EXERCISE DESCRIPTION: Output only the lines below from the one containing "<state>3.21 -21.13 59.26" to the one containing "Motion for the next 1", exactly as written, both ends kept.

DATA SHOWN:
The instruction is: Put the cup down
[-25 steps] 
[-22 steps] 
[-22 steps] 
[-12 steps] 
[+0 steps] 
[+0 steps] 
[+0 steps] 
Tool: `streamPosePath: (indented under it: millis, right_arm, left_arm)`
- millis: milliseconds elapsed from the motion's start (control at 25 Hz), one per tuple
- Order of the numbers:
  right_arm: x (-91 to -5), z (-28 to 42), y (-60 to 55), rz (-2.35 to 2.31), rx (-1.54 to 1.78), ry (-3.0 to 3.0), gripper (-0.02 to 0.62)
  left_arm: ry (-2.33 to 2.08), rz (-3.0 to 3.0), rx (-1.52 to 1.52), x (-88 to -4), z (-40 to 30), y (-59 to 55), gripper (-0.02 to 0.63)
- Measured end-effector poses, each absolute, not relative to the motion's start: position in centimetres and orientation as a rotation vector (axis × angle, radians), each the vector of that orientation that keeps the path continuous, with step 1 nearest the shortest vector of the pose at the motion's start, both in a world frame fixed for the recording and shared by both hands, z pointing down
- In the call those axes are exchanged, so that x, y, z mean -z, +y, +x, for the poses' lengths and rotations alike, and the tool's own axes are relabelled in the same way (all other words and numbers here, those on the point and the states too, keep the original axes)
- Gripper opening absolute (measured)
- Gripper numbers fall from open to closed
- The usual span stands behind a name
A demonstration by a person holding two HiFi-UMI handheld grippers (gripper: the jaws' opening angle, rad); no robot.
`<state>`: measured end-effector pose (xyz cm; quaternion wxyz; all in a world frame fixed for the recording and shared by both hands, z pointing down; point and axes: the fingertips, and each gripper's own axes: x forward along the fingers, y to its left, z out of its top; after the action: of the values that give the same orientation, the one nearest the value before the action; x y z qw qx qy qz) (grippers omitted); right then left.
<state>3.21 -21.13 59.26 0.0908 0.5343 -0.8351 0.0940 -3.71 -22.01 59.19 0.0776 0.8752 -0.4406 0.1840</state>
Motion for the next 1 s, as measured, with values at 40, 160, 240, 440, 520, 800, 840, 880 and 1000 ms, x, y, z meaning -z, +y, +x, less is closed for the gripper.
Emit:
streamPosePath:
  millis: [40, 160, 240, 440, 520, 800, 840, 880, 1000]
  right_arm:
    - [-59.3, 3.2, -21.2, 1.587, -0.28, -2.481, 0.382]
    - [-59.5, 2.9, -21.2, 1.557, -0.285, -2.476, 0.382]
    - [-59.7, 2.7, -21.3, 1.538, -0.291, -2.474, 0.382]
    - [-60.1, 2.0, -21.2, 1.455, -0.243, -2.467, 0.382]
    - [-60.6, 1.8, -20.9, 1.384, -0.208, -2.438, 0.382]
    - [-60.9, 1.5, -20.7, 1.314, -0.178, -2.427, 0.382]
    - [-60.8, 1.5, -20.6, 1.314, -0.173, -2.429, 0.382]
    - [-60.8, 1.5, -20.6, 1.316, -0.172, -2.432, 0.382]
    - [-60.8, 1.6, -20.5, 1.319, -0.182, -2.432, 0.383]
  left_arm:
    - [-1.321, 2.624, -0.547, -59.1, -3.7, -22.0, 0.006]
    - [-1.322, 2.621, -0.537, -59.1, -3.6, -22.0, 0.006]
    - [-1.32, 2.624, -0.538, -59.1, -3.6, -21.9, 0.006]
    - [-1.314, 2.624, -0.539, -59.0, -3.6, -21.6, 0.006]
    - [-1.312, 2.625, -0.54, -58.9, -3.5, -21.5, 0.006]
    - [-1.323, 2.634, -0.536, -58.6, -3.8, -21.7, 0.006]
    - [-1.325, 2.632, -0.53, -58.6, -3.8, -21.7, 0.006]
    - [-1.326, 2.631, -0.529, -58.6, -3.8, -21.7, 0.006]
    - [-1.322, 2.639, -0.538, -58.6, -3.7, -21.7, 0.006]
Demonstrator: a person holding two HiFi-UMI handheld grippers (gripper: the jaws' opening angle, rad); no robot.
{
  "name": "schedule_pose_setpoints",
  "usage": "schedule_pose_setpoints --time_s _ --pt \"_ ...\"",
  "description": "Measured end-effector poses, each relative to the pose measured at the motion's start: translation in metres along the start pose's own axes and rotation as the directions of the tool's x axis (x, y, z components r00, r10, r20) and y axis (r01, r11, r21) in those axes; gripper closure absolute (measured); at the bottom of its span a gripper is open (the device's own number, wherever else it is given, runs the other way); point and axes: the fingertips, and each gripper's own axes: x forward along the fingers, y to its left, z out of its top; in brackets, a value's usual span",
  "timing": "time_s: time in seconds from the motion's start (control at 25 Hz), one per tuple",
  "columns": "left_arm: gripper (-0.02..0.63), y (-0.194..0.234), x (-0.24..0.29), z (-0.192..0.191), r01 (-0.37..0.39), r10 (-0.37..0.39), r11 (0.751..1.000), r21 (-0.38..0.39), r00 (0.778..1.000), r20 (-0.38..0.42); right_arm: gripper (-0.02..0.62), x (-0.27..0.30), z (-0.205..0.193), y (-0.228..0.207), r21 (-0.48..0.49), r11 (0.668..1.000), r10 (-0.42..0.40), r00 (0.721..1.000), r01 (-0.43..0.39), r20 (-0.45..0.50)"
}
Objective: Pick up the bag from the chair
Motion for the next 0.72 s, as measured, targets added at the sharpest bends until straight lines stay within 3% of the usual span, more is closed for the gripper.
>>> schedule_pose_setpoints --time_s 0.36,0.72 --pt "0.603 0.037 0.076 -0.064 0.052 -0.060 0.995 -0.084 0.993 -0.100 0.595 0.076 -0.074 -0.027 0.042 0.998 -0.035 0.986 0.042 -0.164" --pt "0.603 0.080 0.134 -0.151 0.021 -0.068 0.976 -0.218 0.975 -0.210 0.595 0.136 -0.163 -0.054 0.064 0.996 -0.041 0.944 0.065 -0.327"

RESULT:
<state>3.21 -21.13 59.26 0.0908 0.5343 -0.8351 0.0940 -3.71 -22.01 59.19 0.0776 0.8752 -0.4406 0.1840</state>
Motion for the next 1 s, as measured, with values at 40, 160, 240, 440, 520, 800, 840, 880 and 1000 ms, x, y, z meaning -z, +y, +x, less is closed for the gripper.

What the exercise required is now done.